What we didn't know was about to bite all of us in the ass, though. We didn't know, for instance, that the two wanna-be mobsters had just knocked over a Family counting house and the money they were throwing around so freely was earmarked to one of the capos' lieutenants. We also didn't know that the soon-to-be married schmuck at the center of attention at the bachelor's party was a nephew of another capo and that the two fondly hated each other's guts to the point of almost being at war. And we also didn't know that one of the neighborhood kids had heard about the counting house smash-and-grab and called his uncle who worked for the lieutenant.
I found all of that out later. What was important to me were the eight guys who walked in forty minutes after the bachelor and his buddies, just as Candy was starting another set to the beat of Lynard Skynard up on the main stage. They stood by the door like gunfighters in a spaghetti Western, scanning the room with ill intent rising off of them like a palpable miasma. Sal took one look at them and ran for his office phone to call some help. Just from his reaction, I knew he knew them and he knew a phone would work better than trying to get them to take it outside.

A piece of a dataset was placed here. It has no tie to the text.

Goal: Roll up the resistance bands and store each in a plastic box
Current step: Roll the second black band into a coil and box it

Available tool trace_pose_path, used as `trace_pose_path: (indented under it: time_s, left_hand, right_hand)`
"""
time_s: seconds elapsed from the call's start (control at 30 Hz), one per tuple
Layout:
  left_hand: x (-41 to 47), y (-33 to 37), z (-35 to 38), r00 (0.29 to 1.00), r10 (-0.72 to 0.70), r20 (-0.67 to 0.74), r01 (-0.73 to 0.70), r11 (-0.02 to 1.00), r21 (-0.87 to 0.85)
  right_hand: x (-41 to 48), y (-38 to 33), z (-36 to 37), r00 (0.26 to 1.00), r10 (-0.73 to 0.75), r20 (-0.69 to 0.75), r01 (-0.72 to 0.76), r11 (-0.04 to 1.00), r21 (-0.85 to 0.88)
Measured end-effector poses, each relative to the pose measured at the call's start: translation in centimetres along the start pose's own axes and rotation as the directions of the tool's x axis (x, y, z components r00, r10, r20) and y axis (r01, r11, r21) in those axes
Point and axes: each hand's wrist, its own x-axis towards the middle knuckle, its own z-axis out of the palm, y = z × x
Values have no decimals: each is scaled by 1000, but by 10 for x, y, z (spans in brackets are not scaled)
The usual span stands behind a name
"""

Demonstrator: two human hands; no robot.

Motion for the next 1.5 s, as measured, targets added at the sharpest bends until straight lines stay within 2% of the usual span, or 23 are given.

I glanced over at the bachelor's party and saw the groom staring at one of the guys standing by the door. The groom paled when one of the guys nudged the biggest of the eight bulky Italians in two-thousand dollar suits with noticeable bulges under their armpits. The leader, a six-foot tall bully-boy who was probably near two-fifty and all of it bulky muscle and bone, was one of those guys that seemed to get more distinguished as he aged. When I was younger, I remember seeing him a time or two on the news whenever the feds made big busts on the mob in the City. He was an enforcer who worked his way up the ranks to be a chief lieutenant. The very same lieutenant whose money was now lining the G-strings of Sal's girls.
The best man turned out to be the groom's uncle's muscle. As four of the guys at the door peeled off at a gesture from the lieutenant and the rest followed him over towards the bachelor's party. Around that time the two wanna-bes caught a glimpse of what was coming towards them. The girls screamed and ran for cover when they saw the guns their patrons pulled. The rest of the girls fled when everyone else packing pulled their pieces. The best man put two in the lieutenant's chest before the guy could clear his own gun and then grabbed the groom and ducked behind the cover of the stage. Candy froze, looking down in terror as guns sprouted like mushrooms after a rain all around her. The rest of the groom's party hit the deck and crawled after him and his protector.